(What to work on):
Each line in the records below, from the one that contains "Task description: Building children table" to the one that contains "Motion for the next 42", should be reproduced exactly, the first and last included.

_ _ _ _

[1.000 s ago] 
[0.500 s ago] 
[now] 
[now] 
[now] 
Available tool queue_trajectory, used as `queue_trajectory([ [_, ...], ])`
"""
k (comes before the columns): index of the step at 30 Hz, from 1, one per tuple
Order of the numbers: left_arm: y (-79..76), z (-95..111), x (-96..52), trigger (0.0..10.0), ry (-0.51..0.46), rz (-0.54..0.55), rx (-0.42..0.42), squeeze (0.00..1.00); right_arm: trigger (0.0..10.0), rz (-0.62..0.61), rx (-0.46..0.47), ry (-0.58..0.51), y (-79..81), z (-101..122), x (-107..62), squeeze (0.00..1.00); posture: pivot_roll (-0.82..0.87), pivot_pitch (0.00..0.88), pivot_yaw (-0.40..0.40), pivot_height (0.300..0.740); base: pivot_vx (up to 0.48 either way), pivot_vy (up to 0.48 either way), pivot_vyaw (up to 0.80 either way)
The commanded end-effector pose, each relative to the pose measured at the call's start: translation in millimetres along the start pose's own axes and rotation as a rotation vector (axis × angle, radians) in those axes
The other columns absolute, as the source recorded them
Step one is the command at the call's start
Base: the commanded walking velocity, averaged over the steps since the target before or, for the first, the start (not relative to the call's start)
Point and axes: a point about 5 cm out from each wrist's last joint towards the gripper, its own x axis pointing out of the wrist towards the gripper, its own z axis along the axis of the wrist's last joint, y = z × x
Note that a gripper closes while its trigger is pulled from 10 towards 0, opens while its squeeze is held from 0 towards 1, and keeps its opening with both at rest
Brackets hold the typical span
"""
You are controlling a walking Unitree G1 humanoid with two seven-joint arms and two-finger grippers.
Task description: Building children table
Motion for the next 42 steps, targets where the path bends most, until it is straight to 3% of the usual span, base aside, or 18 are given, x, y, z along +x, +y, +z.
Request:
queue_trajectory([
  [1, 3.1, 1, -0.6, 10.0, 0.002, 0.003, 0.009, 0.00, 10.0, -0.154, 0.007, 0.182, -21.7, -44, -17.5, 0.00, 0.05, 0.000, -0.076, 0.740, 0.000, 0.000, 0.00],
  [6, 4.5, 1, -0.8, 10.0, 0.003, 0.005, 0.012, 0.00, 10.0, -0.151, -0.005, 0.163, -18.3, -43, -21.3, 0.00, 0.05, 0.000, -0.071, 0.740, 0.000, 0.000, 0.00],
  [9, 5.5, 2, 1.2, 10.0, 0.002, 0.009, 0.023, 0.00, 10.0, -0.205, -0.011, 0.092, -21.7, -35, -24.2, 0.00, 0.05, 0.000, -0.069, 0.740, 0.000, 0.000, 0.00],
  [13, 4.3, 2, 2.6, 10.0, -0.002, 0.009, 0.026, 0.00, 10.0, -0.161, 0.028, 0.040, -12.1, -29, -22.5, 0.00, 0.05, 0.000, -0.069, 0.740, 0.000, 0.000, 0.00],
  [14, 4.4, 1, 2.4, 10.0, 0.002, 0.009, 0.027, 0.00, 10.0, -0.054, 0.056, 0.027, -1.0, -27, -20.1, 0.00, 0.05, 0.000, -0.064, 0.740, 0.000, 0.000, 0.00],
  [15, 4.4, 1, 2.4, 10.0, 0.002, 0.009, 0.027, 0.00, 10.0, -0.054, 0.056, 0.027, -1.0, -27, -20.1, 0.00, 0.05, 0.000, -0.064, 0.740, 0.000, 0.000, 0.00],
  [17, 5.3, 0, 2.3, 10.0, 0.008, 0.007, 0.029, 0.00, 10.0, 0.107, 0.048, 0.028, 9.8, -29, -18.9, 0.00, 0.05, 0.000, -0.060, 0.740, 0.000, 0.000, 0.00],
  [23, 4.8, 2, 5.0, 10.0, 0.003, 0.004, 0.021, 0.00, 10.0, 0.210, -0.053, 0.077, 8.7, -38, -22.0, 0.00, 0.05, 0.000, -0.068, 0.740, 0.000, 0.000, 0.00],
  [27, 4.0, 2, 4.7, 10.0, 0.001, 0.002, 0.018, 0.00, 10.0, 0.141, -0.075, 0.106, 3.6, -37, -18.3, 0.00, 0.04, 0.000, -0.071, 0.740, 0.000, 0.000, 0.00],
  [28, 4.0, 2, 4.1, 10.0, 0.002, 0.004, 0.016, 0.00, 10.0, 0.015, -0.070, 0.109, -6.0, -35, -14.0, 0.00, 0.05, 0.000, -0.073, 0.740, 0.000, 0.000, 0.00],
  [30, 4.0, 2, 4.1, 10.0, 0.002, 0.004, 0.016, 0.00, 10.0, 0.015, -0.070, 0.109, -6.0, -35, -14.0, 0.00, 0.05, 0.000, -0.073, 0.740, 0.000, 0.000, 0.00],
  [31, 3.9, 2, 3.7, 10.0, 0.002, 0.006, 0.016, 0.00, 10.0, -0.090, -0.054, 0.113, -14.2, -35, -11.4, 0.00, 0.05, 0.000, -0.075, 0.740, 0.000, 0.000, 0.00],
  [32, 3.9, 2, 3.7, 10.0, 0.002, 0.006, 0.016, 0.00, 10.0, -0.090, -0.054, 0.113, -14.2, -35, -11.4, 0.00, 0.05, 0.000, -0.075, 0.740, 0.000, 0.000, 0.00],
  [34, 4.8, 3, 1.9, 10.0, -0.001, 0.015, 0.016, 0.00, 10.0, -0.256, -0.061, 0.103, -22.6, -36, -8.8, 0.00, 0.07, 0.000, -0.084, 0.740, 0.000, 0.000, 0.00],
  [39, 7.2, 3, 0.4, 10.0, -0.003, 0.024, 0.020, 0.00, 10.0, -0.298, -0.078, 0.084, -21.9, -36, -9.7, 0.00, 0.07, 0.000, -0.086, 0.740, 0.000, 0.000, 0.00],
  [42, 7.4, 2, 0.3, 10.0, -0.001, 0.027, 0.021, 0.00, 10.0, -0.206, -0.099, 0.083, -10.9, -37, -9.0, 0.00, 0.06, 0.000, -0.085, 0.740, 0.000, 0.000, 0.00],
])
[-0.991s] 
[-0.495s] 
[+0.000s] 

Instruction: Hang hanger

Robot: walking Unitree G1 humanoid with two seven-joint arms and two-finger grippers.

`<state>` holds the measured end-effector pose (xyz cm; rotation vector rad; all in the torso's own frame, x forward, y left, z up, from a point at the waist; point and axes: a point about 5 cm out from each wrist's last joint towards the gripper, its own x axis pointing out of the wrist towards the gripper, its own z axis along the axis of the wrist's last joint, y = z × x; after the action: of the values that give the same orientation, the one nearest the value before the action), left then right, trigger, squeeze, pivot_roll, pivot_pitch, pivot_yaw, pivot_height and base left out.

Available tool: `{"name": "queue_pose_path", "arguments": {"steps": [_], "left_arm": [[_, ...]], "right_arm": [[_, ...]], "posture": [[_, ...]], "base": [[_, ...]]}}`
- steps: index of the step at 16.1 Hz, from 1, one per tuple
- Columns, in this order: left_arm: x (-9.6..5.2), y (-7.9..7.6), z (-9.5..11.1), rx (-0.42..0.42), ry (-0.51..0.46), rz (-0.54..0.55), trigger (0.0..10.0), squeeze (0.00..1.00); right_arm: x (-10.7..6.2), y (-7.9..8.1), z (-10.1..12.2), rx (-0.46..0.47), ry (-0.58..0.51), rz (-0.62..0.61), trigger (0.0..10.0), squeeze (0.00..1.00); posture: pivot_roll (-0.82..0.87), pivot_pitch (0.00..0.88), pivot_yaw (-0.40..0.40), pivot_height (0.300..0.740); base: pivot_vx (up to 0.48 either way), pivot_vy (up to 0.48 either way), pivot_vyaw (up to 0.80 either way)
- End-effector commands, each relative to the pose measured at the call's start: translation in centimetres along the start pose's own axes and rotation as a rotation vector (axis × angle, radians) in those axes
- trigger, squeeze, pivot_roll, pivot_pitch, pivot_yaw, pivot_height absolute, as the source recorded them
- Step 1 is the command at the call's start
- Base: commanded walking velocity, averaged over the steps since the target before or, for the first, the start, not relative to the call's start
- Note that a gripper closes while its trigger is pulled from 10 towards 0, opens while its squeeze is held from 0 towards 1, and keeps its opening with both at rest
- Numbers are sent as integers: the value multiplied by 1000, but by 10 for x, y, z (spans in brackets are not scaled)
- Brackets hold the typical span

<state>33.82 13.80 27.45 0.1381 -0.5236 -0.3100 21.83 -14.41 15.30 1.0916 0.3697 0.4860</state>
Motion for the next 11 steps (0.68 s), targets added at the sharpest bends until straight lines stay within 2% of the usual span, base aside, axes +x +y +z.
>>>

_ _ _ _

(Exercise output):
Task description: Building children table
Motion for the next 42 steps, targets where the path bends most, until it is straight to 3% of the usual span, base aside, or 18 are given, x, y, z along +x, +y, +z.

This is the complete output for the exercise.